[Stored entries]
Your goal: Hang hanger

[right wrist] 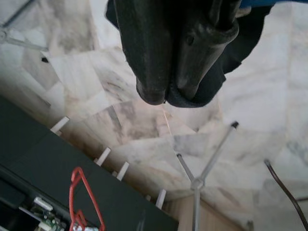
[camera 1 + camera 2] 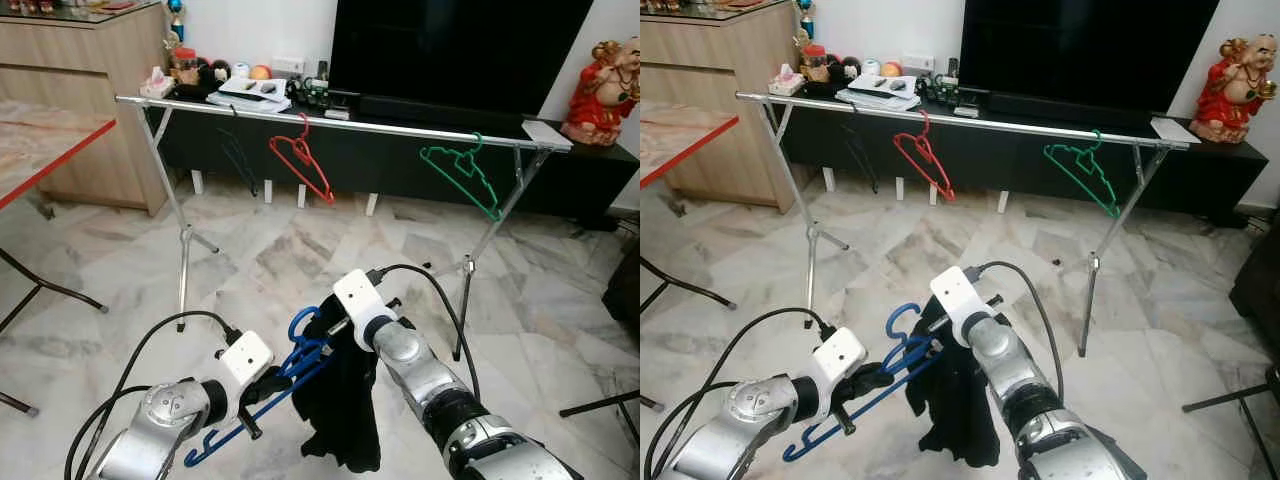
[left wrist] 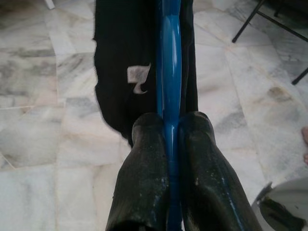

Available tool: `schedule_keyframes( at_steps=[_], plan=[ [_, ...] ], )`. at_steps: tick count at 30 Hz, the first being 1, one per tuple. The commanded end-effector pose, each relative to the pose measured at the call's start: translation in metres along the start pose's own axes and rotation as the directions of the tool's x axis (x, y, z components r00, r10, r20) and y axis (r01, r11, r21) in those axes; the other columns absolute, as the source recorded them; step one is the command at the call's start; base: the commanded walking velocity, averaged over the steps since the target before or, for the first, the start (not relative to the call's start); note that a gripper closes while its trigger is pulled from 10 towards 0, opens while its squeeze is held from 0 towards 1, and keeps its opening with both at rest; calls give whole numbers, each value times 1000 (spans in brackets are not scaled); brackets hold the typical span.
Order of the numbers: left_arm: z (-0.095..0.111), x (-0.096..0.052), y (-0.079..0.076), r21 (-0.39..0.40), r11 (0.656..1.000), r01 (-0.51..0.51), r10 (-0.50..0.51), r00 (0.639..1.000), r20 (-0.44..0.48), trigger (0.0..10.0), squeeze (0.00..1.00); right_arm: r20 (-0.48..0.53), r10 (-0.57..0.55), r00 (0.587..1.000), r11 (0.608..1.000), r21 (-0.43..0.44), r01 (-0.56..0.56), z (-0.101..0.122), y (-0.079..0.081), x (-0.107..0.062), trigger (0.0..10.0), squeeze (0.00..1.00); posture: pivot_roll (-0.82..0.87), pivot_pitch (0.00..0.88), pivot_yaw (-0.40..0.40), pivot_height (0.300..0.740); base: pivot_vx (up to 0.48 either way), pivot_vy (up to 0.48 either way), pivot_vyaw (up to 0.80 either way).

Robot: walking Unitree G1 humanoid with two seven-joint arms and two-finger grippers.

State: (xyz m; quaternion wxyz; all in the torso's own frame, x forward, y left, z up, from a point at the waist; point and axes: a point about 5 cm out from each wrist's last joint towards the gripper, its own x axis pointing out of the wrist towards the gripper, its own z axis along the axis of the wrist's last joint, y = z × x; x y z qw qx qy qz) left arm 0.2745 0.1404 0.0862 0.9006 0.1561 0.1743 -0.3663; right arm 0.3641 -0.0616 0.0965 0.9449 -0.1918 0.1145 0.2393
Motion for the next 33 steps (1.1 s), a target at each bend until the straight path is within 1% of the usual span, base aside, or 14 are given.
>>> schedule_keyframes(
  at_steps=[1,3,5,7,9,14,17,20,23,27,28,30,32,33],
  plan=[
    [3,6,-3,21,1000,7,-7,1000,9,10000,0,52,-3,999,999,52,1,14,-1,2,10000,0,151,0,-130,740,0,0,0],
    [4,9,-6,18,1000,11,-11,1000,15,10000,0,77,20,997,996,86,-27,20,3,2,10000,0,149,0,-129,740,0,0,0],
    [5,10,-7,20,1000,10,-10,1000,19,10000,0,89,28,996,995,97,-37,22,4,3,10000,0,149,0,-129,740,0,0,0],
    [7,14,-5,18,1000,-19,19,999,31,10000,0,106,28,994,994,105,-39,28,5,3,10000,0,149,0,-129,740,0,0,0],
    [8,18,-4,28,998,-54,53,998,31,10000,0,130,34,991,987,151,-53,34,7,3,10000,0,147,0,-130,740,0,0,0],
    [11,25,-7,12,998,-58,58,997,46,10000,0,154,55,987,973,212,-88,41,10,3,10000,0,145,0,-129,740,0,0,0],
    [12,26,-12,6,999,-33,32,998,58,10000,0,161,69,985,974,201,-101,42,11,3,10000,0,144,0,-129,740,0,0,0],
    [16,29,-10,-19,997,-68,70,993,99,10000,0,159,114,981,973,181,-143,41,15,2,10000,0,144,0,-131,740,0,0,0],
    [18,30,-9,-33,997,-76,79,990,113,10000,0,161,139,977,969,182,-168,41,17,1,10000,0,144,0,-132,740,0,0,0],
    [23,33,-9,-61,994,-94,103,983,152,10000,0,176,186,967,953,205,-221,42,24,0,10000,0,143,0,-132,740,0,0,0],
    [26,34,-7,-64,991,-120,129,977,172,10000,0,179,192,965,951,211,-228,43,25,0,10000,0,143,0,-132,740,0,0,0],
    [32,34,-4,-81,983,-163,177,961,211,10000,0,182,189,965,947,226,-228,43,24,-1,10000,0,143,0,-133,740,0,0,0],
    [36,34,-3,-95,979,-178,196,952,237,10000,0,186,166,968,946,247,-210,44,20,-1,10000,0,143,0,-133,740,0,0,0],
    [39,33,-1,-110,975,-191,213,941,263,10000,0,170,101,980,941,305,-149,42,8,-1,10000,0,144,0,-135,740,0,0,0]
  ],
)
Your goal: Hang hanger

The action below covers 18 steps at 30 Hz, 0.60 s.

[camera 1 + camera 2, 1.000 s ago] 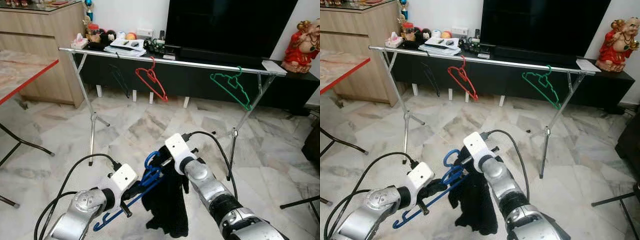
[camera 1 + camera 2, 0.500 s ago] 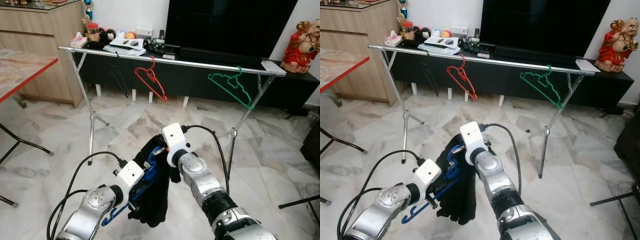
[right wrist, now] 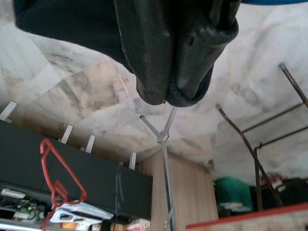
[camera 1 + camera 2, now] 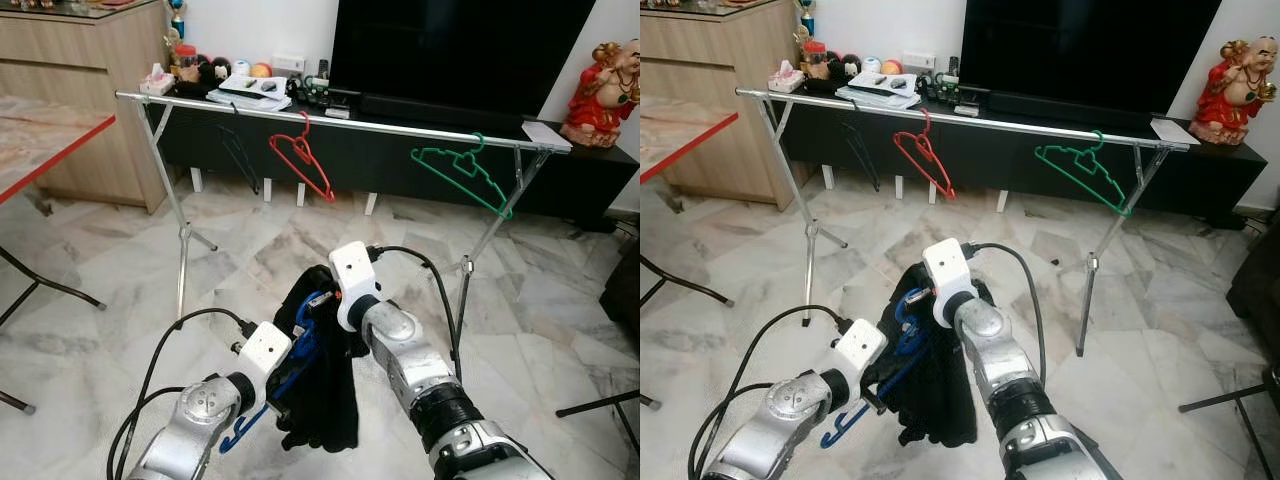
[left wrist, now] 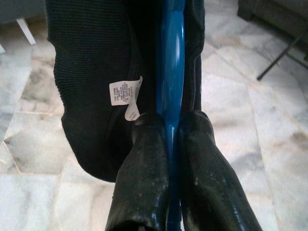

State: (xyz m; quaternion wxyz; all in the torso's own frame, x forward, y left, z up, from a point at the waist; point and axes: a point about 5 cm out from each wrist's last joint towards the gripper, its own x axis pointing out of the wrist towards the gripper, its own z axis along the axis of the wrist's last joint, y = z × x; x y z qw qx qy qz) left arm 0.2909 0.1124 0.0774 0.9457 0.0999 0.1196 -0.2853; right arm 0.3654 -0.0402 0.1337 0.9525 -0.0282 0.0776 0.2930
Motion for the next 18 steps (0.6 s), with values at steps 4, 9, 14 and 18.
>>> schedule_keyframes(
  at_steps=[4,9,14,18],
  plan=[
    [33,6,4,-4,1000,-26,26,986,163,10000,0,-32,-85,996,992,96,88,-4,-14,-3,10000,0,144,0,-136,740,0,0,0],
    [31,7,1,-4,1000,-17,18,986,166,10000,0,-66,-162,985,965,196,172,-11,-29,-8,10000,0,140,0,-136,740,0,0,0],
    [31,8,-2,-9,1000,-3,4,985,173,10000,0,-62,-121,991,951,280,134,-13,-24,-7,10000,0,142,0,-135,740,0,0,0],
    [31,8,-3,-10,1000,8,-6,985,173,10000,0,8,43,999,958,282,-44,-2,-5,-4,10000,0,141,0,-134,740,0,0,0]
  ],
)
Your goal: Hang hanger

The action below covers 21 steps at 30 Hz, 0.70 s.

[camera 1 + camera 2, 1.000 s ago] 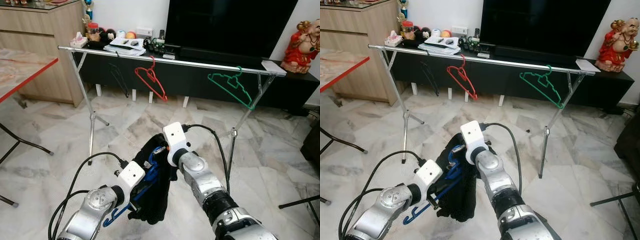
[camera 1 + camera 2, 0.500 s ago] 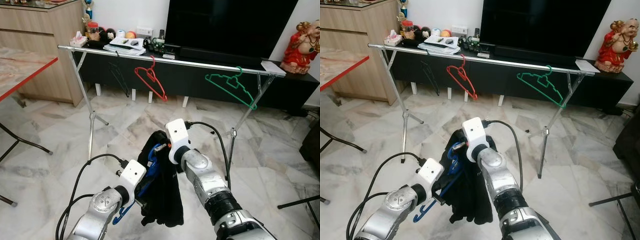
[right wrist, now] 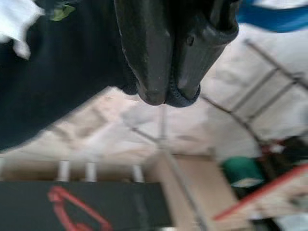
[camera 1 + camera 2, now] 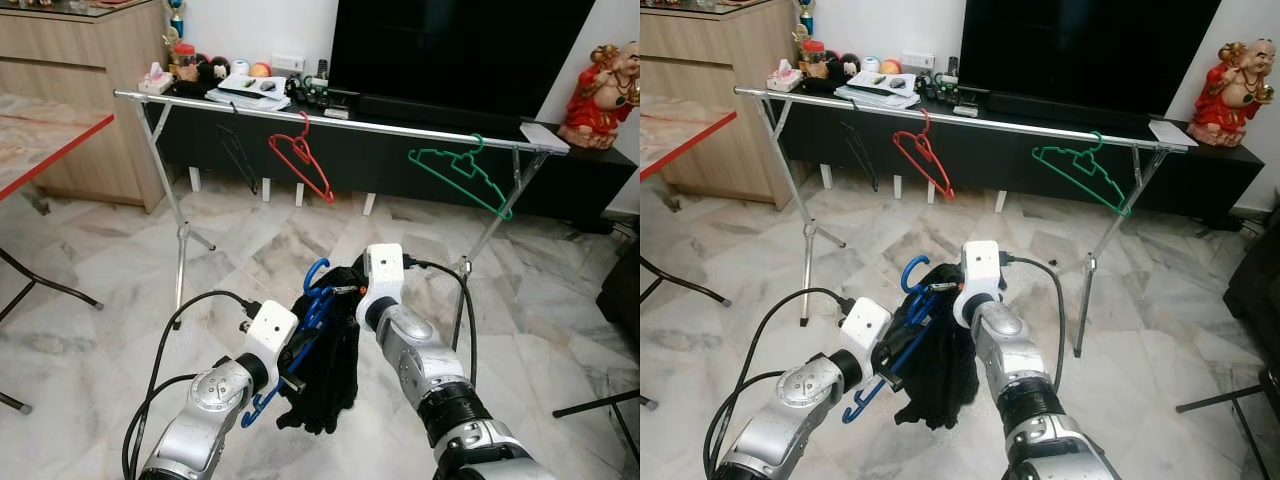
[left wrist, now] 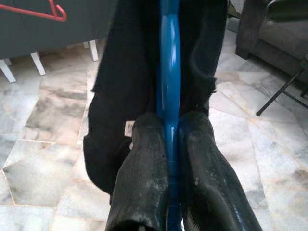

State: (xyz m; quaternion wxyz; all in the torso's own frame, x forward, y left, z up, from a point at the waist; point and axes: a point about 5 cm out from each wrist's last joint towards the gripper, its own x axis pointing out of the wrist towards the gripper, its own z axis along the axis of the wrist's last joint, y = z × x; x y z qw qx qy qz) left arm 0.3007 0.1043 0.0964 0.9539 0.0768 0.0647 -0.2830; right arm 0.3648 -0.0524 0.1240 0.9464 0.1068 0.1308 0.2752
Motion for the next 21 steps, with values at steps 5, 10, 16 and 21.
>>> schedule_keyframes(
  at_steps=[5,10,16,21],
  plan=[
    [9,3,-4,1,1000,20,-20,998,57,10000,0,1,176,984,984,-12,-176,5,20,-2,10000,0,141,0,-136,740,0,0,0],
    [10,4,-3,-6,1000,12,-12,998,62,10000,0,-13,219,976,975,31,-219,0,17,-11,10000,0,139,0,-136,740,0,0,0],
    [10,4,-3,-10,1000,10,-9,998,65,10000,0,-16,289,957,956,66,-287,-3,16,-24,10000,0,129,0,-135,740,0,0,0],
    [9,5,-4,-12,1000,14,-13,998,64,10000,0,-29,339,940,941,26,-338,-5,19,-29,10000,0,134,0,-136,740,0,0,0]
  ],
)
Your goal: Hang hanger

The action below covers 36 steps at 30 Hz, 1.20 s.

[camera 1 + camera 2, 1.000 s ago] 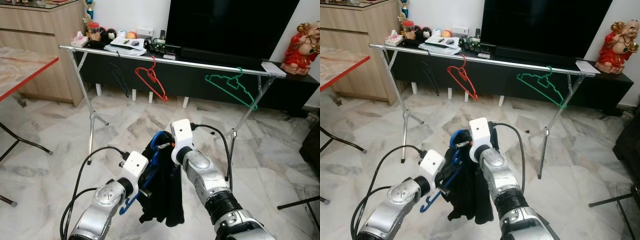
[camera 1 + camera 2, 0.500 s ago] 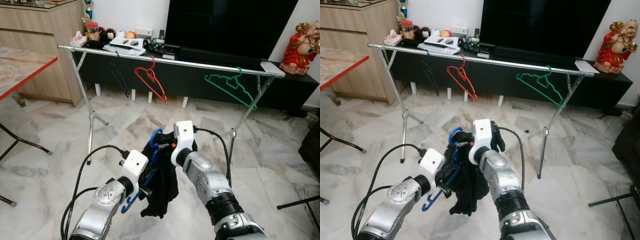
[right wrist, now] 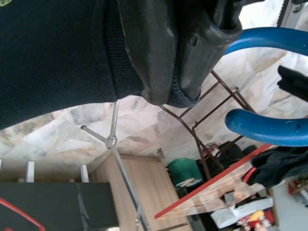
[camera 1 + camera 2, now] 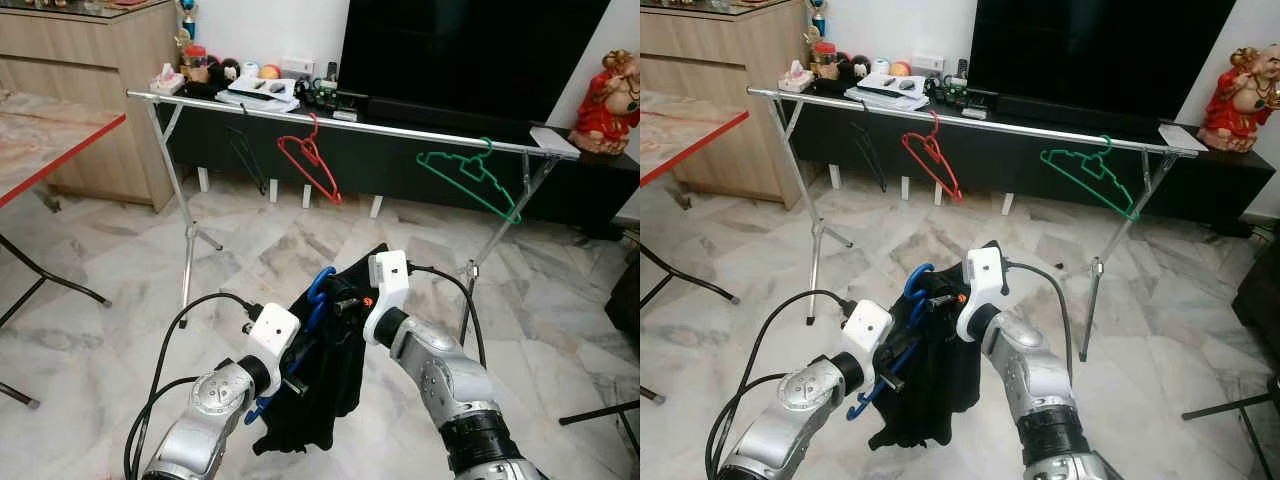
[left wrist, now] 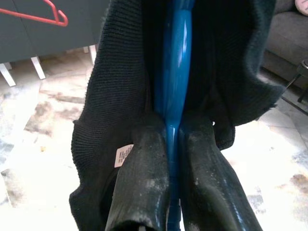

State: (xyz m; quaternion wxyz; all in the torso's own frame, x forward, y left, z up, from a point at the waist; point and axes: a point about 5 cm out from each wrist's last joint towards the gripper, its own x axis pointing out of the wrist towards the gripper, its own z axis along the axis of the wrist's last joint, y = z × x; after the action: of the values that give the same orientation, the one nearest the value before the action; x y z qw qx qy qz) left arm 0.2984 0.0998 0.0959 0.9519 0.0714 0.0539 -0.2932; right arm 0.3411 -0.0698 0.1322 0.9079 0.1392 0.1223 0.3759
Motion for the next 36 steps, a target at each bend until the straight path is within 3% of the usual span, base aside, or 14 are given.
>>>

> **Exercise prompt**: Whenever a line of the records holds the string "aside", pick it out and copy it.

> **Written solution**:
Motion for the next 33 steps (1.1 s), a target at each bend until the straight path is within 1% of the usual span, base aside, or 14 are given.
Motion for the next 36 steps, a target at each bend until the straight path is within 3% of the usual span, base aside, or 14 are given.

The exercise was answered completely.